BinaryVice allows you to serialize Erlang terms more efficiently than term_to_binary/1, so long as the Erlang terms have a repetitive structure, or "schema."
Consider a simple record defined as follows:
-record(my_record, { n })
Behind the scenes, Erlang stores the record as a tuple:
{my_record, 5000}
If you call term_to_binary on this tuple, Erlang needs to store information in the binary saying that:
- The term is a tuple (1 byte)
- The tuple contains one element (1 bytes for a small tuple, 4 for a large tuple)
- The first element is an atom (1 byte)
- The atom is 9 characters long (2 bytes)
- The name of the atom, 'my_record' (9 bytes)
- The second element is an integer (1 byte)
- The value of the integer (4 bytes)
If you are keeping track, this means we have wasted 15 bytes of space in order to store 4 bytes of data.
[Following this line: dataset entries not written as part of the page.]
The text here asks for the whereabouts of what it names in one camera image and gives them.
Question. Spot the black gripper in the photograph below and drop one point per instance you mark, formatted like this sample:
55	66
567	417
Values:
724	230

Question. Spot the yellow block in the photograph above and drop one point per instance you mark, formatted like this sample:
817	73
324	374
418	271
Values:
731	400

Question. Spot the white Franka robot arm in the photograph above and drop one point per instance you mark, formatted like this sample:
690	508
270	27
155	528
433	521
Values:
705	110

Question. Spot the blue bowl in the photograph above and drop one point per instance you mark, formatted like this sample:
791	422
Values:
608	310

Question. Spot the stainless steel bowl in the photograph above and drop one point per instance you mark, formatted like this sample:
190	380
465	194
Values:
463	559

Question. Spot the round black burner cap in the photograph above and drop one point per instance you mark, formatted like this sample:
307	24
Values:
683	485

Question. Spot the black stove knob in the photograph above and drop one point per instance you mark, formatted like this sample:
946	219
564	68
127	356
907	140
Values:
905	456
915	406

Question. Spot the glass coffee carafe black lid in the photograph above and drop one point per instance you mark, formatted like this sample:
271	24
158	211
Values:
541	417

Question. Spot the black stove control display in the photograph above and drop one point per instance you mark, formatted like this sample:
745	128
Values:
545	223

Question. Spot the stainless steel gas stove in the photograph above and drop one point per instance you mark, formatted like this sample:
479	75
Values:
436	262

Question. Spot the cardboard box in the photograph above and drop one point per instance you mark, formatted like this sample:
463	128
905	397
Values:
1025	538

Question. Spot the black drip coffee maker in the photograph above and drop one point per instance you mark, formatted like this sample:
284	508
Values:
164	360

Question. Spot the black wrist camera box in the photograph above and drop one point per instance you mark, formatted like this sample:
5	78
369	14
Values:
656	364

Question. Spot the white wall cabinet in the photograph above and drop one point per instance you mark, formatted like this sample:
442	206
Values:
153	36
If your application stores or transmits millions or billions of terms, this adds up.
BinaryVice allows you to specify a schema when you encode an element with placeholders for the information that will change. Continuing with the example above:
% Our term...
Term = #record { n = 5000 },
% Our schema. Notice the 'integer@' placeholder
Schema = #record { n=integer@ },
% Encode the term...
B = vice:to_binary(Schema, Term)
The binary produced by vice:to_binary/1 is 6 bytes, compared to 20 bytes returned by term_to_binary/1. There are placeholders for every Erlang primitive, plus some special ones for encoding a list or dictionary where all items have the same schema.
The one rule about a schema is that it will eventually change. When it does, BinaryVice is ready. BinaryVice allows you to encode your term with a version number. Then, when you want to decode your data, you can pass BinaryVice a list of possible versions, and BinaryVice will choose the right one. The version number can be any integer from 0 to 255 except for 131, because this number is used to identify terms encoded by term_to_binary/1.
For example:
-record(my_record1, { n }).
-record(my_record2, { n, a}).
...
% Schemas...
Schema1 = #my_record1 { n=integer@ },
Schema2 = #my_record2 { n=integer@, a=atom@ }
Schemas = {
{1, Schema1},
{2, Schema2}
],
% Encode using version 1...
Term1 = #my_record1 { n = 5000 },
B1 = vice:to_binary_version(1, Schema1, Term1),
% Encode using version 2...
Term2 = #my_record2 { n = 5000, a=version_two }
B2 = vice:to_binary_version(2, Schema2, Term2),
% Decode automatically detects whether our
% term is version 1 or version 2.
% This returns {1, #my_record1 { n=5000}}.
vice:from_binary_version(Schemas, B1),
% And this returns {2, #my_record2 { n=5000, a=version_two}}.
vice:from_binary_version(Schemas, B2),
...
BinaryVice was built so that you can drop it into your current application without having to migrate your existing data. The vice:from_binary_version/2 function detects when a binary was encoded using term_to_binary/1 and returns the decoded term with version 131.
Based on simple tests, BinaryVice makes your data about 40% smaller than term_to_binary(Term), and about 10% smaller than term_to_binary(Term, [compressed]).
BinaryVice is fast, but slower than term_to_binary(Term), but about 5 times faster than term_to_binary(Term, [compressed]).
Actual results depend upon your data.
- vice:to_binary(Schema, Term) -> B - Encode a term using the provided schema.
- vice:from_binary(Schema, B) -> Term - Decode a binary using the provided schema.
- vice:to_binary_version(Version, Schema, Term) -> B - Encode a term using the provided schema, tagged with a version number.
- vice:from_binary_version(Versions, Term) -> {Version, Term} - Decode a versioned binary. Versions is a list of {Version, Schema}.
It vaguely rhymes with Miami Vice.
Use this at your own risk, and test thoroughly. There may be some lurking corner cases that haven't been addressed.